Very Gentle Work de Nate Lavey

Ne vous êtes-vous jamais interrogé sur ce que votre immeuble pourrait vous raconter de son histoire, de ce dont il a pu être témoin, sur les personnes qui ont foulé le même trottoir que vous, utilisé les mêmes transports que vous, en somme, sur l’histoire de votre rue, de votre quartier, de votre ville ? C’est de cette interrogation et d’une rencontre qu’est né Very Gentle Work de Nate Lavey, présenté cette année à la Quinzaine des Cinéastes. En effet, c’est lors d’une cérémonie de Kol Nidrei, une prière qui ouvre l’office religieux de Yom Kippour, que notre narrateur fait la rencontre de Morris, qui va lui faire découvrir l’histoire des luttes politiques inhérentes à New York.

Le film se caractérise avant tout comme une errance, une balade dans les quartiers qui symbolisent aux yeux du grand public ce qu’est ou pourrait être New York. Nous errons ainsi, en tant que spectateurs, dans un Manhattan dont la quotidienneté crépusculaire semble s’être figée dans un hiver en attente des premiers flocons de neige. Et cela, nous pouvons le souligner dès son prologue. Dès son premier plan, le film s’attaque à un Manhattan, et plus largement à un New York vide, limite anti-spectaculaire, dont le gigantisme des gratte-ciel est vite échangé avec l’intimité d’un hall d’immeuble. Une déambulation qui, au fur et à mesure, va basculer du côté de l’investigation sur ce qu’il se trouve derrière la coulée de béton, sur la forêt cachée par l’arbre. Le film se révèle ainsi d’une beauté âpre, rêche et dure à appréhender pour le spectateur qui, dès le début du film, est stimulé par plusieurs informations inédites, et cela à travers l’utilisation de la voix off.
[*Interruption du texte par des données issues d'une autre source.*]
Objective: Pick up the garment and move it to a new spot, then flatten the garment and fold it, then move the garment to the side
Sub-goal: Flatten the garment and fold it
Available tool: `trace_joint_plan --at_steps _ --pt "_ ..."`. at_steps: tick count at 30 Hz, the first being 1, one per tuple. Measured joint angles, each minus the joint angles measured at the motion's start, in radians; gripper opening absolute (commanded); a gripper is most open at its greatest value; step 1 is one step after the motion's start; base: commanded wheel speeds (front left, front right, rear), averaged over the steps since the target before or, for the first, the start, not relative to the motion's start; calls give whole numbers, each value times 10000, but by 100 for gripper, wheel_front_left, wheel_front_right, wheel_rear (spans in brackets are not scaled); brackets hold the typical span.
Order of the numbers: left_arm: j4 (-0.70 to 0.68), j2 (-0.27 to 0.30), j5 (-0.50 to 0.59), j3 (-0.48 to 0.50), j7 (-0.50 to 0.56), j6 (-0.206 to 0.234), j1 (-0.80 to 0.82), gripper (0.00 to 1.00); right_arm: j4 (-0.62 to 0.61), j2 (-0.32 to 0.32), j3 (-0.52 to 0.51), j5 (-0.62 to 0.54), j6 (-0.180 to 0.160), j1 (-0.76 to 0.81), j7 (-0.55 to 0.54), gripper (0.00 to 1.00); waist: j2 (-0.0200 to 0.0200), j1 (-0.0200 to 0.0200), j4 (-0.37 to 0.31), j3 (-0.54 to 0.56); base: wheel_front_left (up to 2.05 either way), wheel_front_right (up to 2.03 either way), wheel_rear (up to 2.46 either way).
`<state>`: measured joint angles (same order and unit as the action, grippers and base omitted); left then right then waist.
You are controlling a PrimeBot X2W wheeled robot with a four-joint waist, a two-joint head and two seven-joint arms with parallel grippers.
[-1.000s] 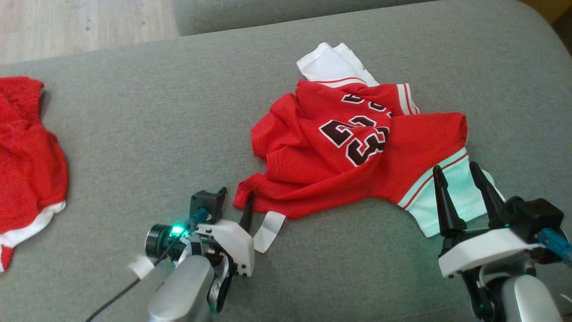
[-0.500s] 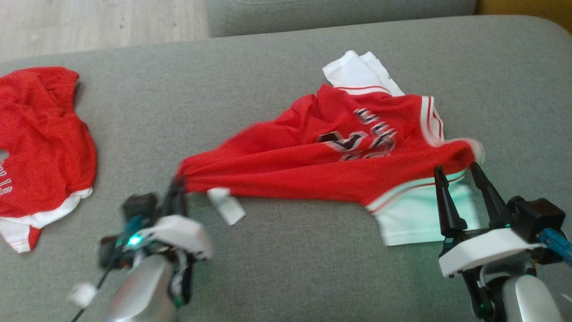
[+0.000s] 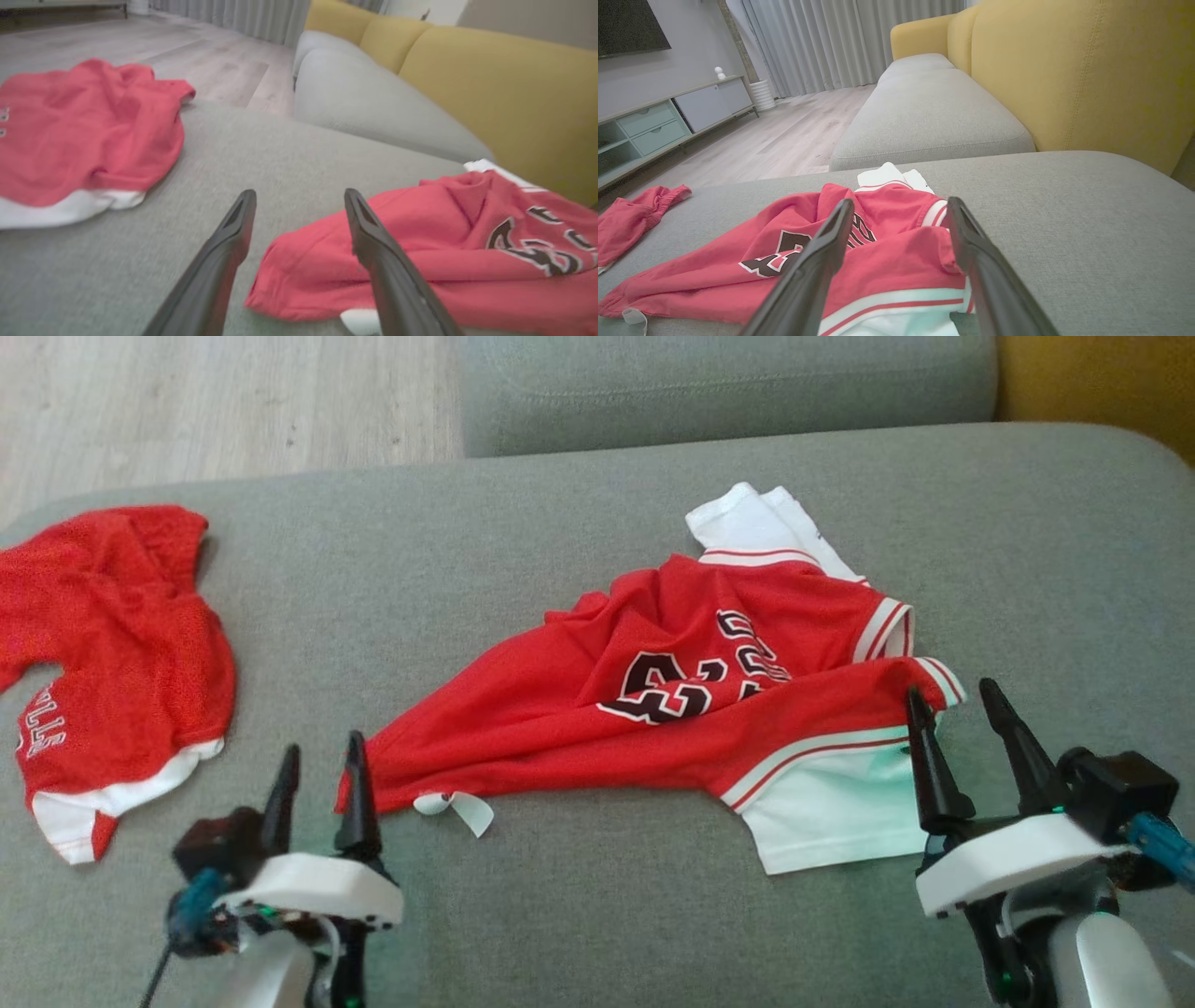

Au cœur de ce dispositif se trouve une envie de la part de son auteur Nate Lavey de faire une sorte de cartographie des luttes, et surtout des luttes juives, qui ont façonné le New York que nous connaissons. En se plongeant dans ces archives, le réalisateur se confronte à une diaspora et à la lutte inhérente à cette dernière, cette envie d’autodétermination ou même de vengeance traitée comme un devoir religieux, presque angélique. Une violence qui nous est contée par une voix off et qui laisse place à l’imagination et à notre propre subjectivité en tant que spectateurs face aux exactions des luttes ici portées. La seule violence étant invisible, celle d’une ville en proie à une gentrification qui a mis de côté l’histoire de ces luttes, laissant place à un vide, un vide qui prend toute la place dans le cadre. Ainsi, dans la propreté de Wall Street, il ne reste plus rien de ces luttes, chaque plan essayant de capturer ce vide se révélant comme un deuil, un kaddish en hommage aux fantômes qui restent.

À travers cet objet hybride entre documentaire et fiction, le narrateur effectue son propre « Kol Nidre », sa propre rédemption d’une ville fantôme dont tout est hors-champ. Cela va jusqu’au personnage de Morris, élément déclencheur de l’histoire, qui ne restera jusqu’à la fin qu’un dialogue, rien de plus. Avec une grande fluidité et maîtrise, le film distille des clés d’appréhension de son monde et de ce qui interroge son auteur, Nate Lavey, c’est-à-dire l’histoire autour des monuments qui composent la Grosse Pomme.

Tout ce dispositif relevant du film de fantômes est traité ici avec une maestria dans la simplicité de sa narration. En effet, pendant tout le film, Nate Lavey investit une mise en scène glaciale, immobile, et dont les rapports de grandeur nous sont faussés par l’utilisation de longues focales. Une mise en scène de l’absence qui transfigure son sujet et transforme New York en un espace liminal, en dehors du temps, comme le purgatoire des exactions passées. Un travail qui rappelle l’expérimentation de Chris Marker ou encore l’invention visuelle récente de Kane Pixels avec les backrooms. Une mise en scène qui vire au vertigineux, notamment dans son introduction.

Tout cela est appuyé par un travail du son organique qui participe à notre confusion en tant que spectateurs quant à l’objet que nous observons. Entre musique analogique et voix off numérique, entre documentaire et fiction, nous nous questionnons tellement ce film vient éveiller des questionnements inhérents à la ville de New York et notre rapport à l’histoire qui nous entoure. Une histoire qui s’incarne par l’utilisation de musiques aux sonorités yiddish et en ouvrant son film sur le cantor « Kol Nidre » Ghershon Sirota.

Comme l’a très bien dit Joe Keery dans sa musique « End of Beginning », nous pouvons peut-être quitter une ville, mais cette ville et son histoire ne nous quittent jamais. Comme Very Gentle Work qui nous prend au corps et nous laisse a la fin avec un vague à l’âme qui nous renvoie a l’œuvre de T.S Eliot.